The same principle applies to leaders of organizations who get distracted from the core of their business by ancillary projects and pursuits, and find that their businesses start to drift. And no matter how many times they exhort their employees to stay focused on what matters most, they are going to find those exhortations will be ignored if their words don’t match their ‘eyes.’

Why is that? Because in a hierarchical setting, people will naturally seek to do what the person at the top finds most interesting. Even without explicit permission or encouragement, employees will be drawn to what the leader is paying attention to, or what he or she is talking about. Of course, this happens first among the leader’s direct reports who find themselves involved in conversations during meetings about whatever the CEO is fascinated with at the time. Inevitably, those distractions work their way deeper and deeper into an organization.

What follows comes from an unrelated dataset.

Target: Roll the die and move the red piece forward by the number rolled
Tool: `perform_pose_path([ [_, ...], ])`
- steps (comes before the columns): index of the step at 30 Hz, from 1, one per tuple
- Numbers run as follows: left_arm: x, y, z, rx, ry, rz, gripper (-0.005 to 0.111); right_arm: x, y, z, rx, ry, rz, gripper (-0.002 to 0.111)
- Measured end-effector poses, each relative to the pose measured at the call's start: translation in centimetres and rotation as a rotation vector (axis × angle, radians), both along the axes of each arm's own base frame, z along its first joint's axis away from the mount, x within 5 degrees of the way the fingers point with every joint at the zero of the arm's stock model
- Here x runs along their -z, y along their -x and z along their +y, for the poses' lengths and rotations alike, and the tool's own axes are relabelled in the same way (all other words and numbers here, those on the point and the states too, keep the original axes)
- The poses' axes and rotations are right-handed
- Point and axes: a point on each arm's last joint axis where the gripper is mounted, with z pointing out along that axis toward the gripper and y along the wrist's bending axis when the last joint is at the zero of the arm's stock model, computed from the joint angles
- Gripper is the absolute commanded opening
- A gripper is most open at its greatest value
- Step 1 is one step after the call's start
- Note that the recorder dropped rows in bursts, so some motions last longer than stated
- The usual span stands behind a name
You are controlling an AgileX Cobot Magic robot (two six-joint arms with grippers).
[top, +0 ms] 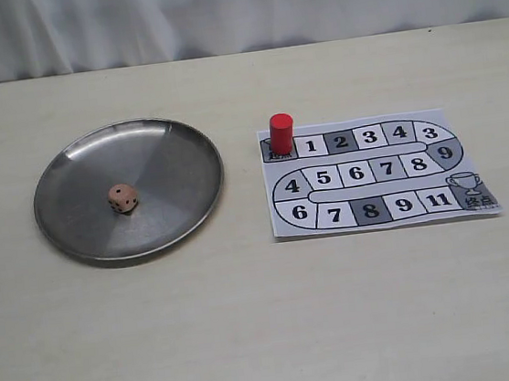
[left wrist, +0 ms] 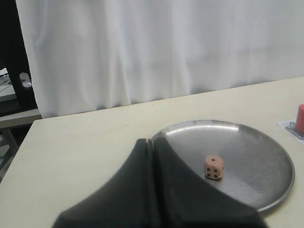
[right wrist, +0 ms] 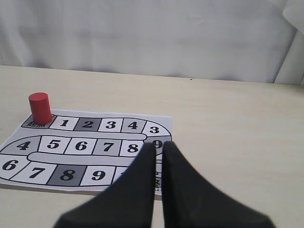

I’ve seen this happen at large companies and small ones. I’ve seen it happen in my firm when I found myself captivated by bright, shiny objects. Before I knew what was going on, people around me were thinking about and talking about those shiny objects, too, and losing their focus on what was most important.

The lesson in all this is pretty simple: leaders cannot underestimate the impact that their personal attention and interests have on the rest of the organization. So, as tempting as it is for them when they get bored to chase the next fun fad or interesting trend, leaders have to be extremely careful to keep those interests contained. And they have to find a way to constantly revive their passion for the core of their business.